Mais « tandis que les ministres de l’UE se mettaient d’accord sur la création de l’opération navale, ils ont mis fin à l’opération Sophia, lancée en 2015 pour combattre les passeurs de migrants et les noyades en mer« , relève The Guardian.

« Nommée d’après un enfant né d’une mère somalienne sauvée […] lors d’une opération de l’UE« , l’opération avait vu ses patrouilles en mer suspendues en mars 2019. Une suspension notamment due au gouvernement italien d’alors, une coalition populiste entre des partis d’extrême-droite et antisystème, qui avait menacé de s’opposer à l’ensemble de l’opération.
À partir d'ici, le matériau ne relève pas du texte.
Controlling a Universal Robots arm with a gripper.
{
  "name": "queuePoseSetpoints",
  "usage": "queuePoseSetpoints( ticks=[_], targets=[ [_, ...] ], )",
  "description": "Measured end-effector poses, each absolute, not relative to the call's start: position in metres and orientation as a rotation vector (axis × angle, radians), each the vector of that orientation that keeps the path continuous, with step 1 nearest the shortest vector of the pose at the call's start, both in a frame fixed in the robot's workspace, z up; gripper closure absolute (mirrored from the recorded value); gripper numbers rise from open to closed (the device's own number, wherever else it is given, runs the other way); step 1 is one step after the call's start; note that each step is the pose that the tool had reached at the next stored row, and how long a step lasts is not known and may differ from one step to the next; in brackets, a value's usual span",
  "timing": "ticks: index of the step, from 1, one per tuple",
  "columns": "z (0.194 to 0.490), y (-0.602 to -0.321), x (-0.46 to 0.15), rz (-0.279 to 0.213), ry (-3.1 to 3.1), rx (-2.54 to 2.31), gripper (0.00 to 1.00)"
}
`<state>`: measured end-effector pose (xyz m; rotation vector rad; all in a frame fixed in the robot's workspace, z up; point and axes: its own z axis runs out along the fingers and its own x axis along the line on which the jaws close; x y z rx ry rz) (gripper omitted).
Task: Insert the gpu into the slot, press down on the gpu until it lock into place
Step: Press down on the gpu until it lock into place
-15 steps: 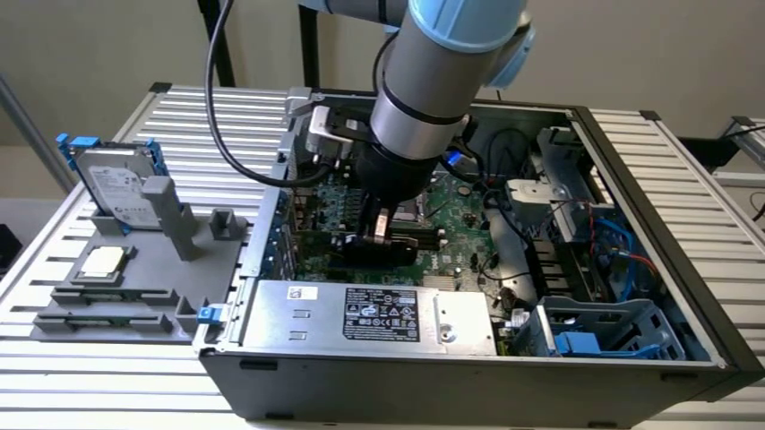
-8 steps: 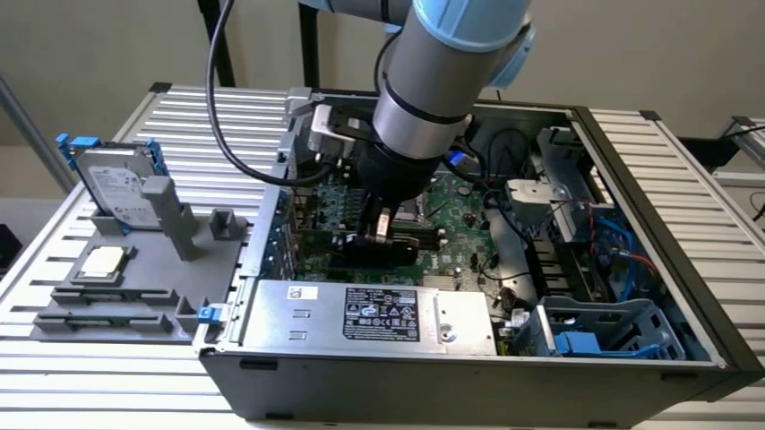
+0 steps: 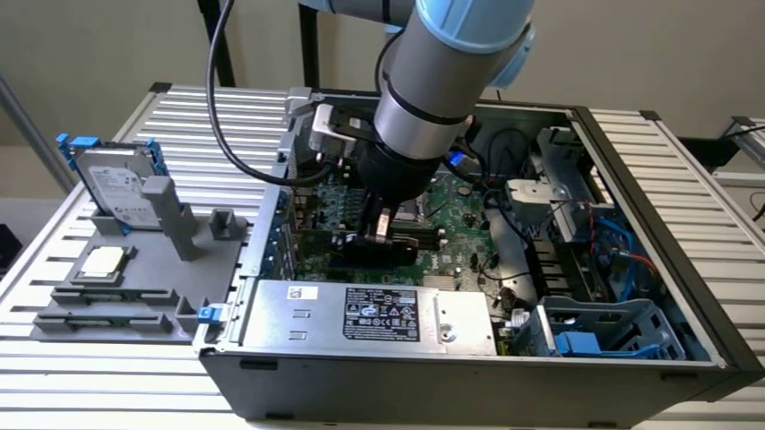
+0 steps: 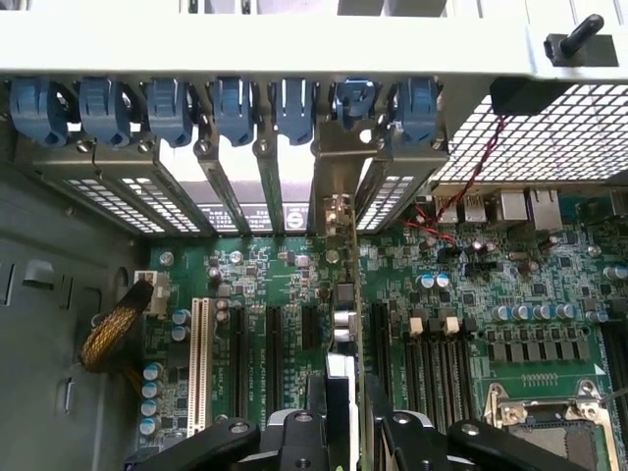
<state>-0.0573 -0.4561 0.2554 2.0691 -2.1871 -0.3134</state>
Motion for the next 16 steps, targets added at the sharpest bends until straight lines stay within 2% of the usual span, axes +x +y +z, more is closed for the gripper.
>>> queuePoseSetpoints(
  ticks=[16],
  targets=[
    [0.2531, -0.4549, -0.0565, -0.323, -2.183, 2.063, 0.74]
  ],
)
Depuis, cette dernière ne mobilise plus que « des moyens de surveillance aériens et satellitaires« , ajoute Ouest-France.
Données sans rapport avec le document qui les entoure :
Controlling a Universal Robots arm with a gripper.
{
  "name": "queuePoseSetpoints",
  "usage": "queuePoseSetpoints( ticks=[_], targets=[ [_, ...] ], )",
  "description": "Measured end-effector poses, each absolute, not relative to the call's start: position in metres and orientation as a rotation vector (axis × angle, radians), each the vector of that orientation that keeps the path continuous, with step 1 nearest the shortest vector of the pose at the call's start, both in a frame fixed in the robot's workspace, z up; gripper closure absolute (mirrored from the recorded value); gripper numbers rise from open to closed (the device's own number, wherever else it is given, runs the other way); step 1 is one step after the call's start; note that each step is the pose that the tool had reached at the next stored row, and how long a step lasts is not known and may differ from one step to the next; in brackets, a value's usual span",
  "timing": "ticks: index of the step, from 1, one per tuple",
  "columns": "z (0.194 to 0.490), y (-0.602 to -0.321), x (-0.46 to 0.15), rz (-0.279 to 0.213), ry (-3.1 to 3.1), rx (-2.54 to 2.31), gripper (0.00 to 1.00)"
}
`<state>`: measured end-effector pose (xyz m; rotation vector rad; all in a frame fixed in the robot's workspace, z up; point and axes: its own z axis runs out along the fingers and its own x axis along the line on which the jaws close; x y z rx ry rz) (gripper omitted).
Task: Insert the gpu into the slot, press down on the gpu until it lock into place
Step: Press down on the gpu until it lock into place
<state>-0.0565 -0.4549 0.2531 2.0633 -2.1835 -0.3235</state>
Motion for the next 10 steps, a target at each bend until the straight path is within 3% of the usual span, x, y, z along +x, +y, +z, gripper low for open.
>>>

« Tandis que le mandat de l’opération Sophia [a] plus tard [été] étendu [jusqu’au 31 mars 2020] pour inclure l’embargo sur les armes, plusieurs pays de l’UE ont souhaité abandonner le nom pour une nouvelle mission centrée uniquement sur les armes« , relate The Guardian. « La solution trouvée par les ministres lundi a été de lâcher Sophia, changer son nom et son aire d’intervention« , explique Politico. La nouvelle opération, qui nécessitait l’unanimité des 27, devrait s’appeler « Opération UE surveillance active« , selon The Guardian.

Les migrations divisent toujours les Européens

« Il y a un consensus de base sur le fait que nous voulons maintenant une opération militaire, et pas une mission humanitaire« , a ainsi assumé le ministre des Affaires étrangères autrichien, Alexander Schallenberg [The Guardian]. L’Autriche, soutenue par la Hongrie, s’était opposée à la relance de l’opération Sophia, par crainte du « soi-disant appel d’air« , note Politico. Autrement dit, la peur de rendre « l’idée de migration plus attrayante parce que les chances d’être sauvé augmentaient ». « Un argument réfuté par les fonctionnaires de l’UE », pour qui « le nombre de migrants quittant la Libye a diminué depuis le lancement de l’opération en 2015« , ajoute le média.

Rien n’y a fait. Et pour « contrer les objections selon lesquelles la nouvelle opération pourrait se transformer en opération de sauvetage, Borrell a promis le retrait des navires si l’opération devenait un facteur d’appel d’air« , rapporte The Guardian. Une promesse qui a permis de lever les oppositions de l’Italie et de l’Autriche, selon le quotidien britannique, bien que ce qui constitue un « appel d’air » n’ait pas été défini [Politico]. De plus, un mémo interne dévoilé par l’ONG Statewatch déclare que « les composantes navales peuvent être déployées dans les zones les plus pertinentes pour la mise en place de l’embargo sur les armes […], où les chances de conduire des opérations de sauvetage sont plus faibles » [The Guardian].

Toutefois, en cas de sauvetage en mer, « les naufragés seront pris en charge par le pays du pavillon du navire ou sinon, il faudra utiliser la rotation des ports pour les débarquements« , a déclaré le ministre italien Luigi di Maio [Ouest-France].